TASK GOAL: With pictures excluded, output exactly the lines that run from the first line of the data below through the line containing "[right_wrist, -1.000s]".

(Entries taken from a collection)
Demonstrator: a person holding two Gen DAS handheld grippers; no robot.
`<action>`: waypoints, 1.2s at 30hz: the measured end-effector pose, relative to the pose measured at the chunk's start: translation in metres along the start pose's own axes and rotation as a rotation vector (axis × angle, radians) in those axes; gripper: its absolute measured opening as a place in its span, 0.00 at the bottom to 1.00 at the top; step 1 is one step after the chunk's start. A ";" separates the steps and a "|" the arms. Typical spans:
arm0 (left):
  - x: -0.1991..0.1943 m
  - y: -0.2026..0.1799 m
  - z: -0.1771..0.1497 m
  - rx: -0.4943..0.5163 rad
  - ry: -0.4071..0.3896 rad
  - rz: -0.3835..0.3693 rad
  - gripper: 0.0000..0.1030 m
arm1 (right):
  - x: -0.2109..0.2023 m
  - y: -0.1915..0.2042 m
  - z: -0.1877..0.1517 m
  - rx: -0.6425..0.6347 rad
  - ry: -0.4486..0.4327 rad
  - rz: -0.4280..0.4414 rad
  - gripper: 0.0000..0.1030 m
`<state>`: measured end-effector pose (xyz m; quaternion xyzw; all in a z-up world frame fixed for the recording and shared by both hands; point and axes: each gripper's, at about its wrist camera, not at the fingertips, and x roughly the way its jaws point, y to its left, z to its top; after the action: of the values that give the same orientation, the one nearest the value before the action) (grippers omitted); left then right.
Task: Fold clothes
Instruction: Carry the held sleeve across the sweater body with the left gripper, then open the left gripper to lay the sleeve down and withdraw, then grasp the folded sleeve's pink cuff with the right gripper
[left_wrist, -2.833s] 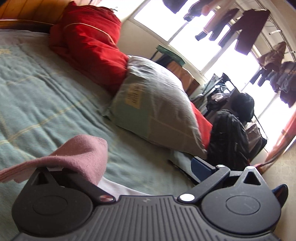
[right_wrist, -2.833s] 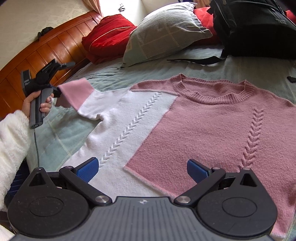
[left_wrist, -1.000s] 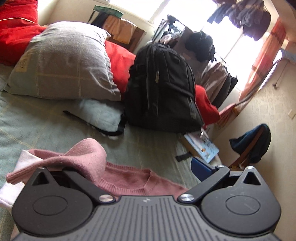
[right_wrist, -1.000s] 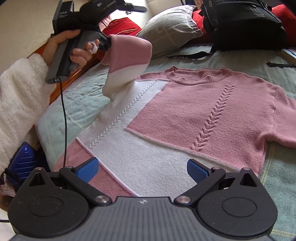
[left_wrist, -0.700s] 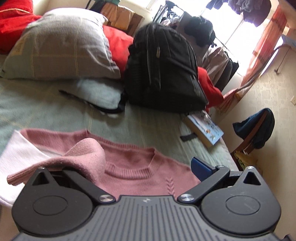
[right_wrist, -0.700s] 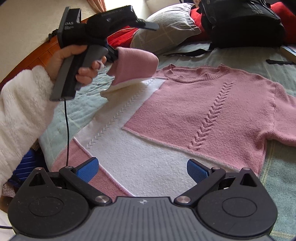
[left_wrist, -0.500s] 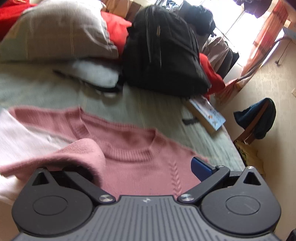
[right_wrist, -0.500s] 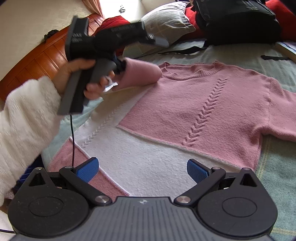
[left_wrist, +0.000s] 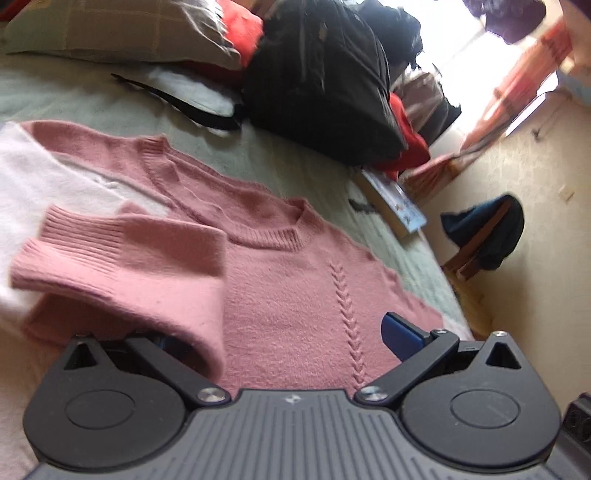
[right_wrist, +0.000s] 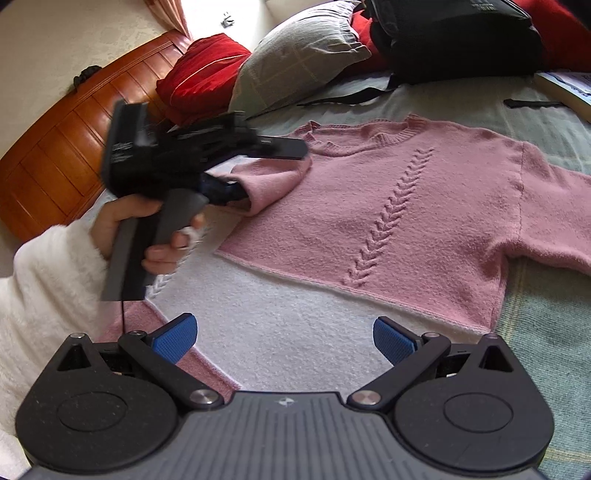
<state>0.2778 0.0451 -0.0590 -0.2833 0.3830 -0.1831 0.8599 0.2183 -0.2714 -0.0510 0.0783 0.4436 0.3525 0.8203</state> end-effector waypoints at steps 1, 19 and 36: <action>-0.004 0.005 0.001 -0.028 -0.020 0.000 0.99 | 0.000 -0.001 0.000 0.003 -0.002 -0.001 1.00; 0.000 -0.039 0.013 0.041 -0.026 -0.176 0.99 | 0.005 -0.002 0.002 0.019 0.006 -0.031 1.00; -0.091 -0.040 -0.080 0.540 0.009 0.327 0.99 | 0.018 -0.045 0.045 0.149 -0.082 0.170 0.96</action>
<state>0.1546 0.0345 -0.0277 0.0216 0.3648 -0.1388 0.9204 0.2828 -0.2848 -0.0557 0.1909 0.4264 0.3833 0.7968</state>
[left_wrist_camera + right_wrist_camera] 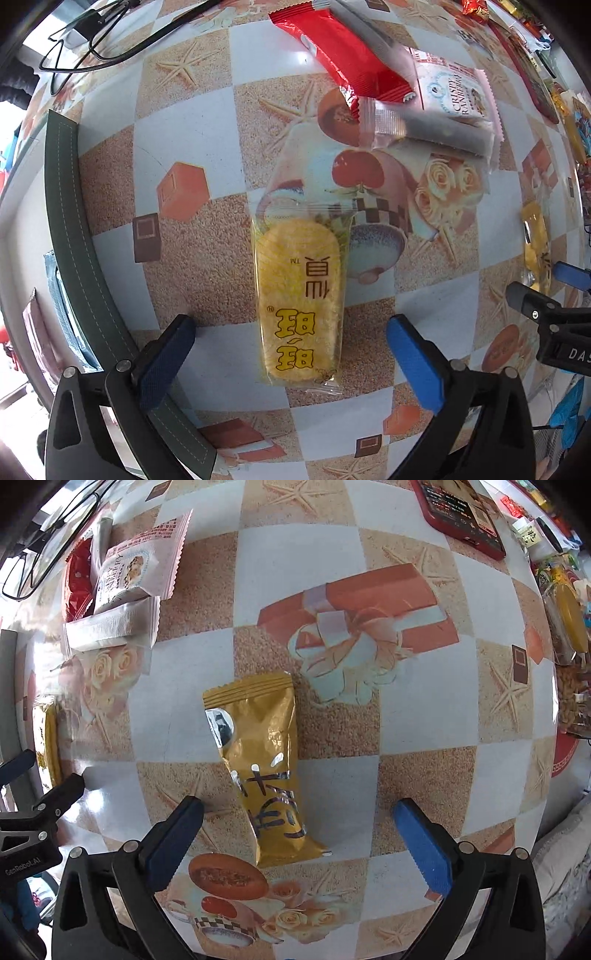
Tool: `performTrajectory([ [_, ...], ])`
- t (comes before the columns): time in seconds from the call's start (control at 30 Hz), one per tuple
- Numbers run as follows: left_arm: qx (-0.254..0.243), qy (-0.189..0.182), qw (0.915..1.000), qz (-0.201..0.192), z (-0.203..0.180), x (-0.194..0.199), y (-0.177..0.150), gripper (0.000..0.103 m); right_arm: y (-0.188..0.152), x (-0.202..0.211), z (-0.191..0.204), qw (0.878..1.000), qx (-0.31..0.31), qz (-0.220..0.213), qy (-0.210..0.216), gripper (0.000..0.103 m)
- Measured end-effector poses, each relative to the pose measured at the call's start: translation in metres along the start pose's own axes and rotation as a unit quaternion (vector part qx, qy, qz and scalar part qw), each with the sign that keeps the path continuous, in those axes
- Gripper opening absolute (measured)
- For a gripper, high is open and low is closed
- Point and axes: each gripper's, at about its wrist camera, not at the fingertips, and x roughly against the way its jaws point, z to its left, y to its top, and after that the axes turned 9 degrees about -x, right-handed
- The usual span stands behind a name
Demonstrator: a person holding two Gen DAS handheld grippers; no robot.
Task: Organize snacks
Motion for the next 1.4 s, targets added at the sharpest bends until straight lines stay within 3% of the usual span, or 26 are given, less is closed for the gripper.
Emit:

WRITTEN RESPONSE:
Demonstrator: a person holding two Gen DAS handheld grippers; no robot.
`<action>`: waypoints, 1.2s at 30hz: the measured end-effector pose, relative to the pose measured at the chunk's start: translation in metres along the start pose's own axes and rotation as a rotation vector (axis × angle, radians) in those axes; gripper: its absolute measured opening as a place in its span, 0.00 at the bottom to 1.00 at the top; step 1 is one step after the chunk's start. A ";" separates the steps and a "|" the arms. Typical spans:
arm0 (left):
  - x: -0.1991..0.1943 m
  - y: -0.2026..0.1799 m
  - z: -0.1771..0.1497 m
  - rx: -0.4943..0.5163 rad
  - ry: -0.4071..0.3896 rad
  - rz: -0.3835..0.3693 rad
  - gripper: 0.0000..0.1030 m
arm1 (right):
  - x: -0.2109..0.2023 m
  - y: -0.1915..0.2042 m
  - z: -0.1877..0.1517 m
  - rx: -0.6425..0.6347 rad
  - ry: -0.4486..0.4327 rad
  - rz: -0.4280..0.4414 rad
  - gripper: 0.0000..0.1030 m
`<state>`: measured end-effector pose (xyz m; quaternion xyzw; all in a z-up world frame fixed for the recording and shared by both hands; point and axes: each gripper's, at about its wrist camera, not at the fingertips, and x roughly the way its jaws point, y to its left, z to its top; after the action: of the values that give the same orientation, the one nearest the value before the action) (grippers omitted); left then right.
Task: Fold clothes
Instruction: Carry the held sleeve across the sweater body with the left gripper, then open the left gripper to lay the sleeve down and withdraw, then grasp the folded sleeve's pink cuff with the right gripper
[left_wrist, -2.833s] 
[right_wrist, -2.833s] 
[left_wrist, -1.000s] 
[right_wrist, -1.000s] 

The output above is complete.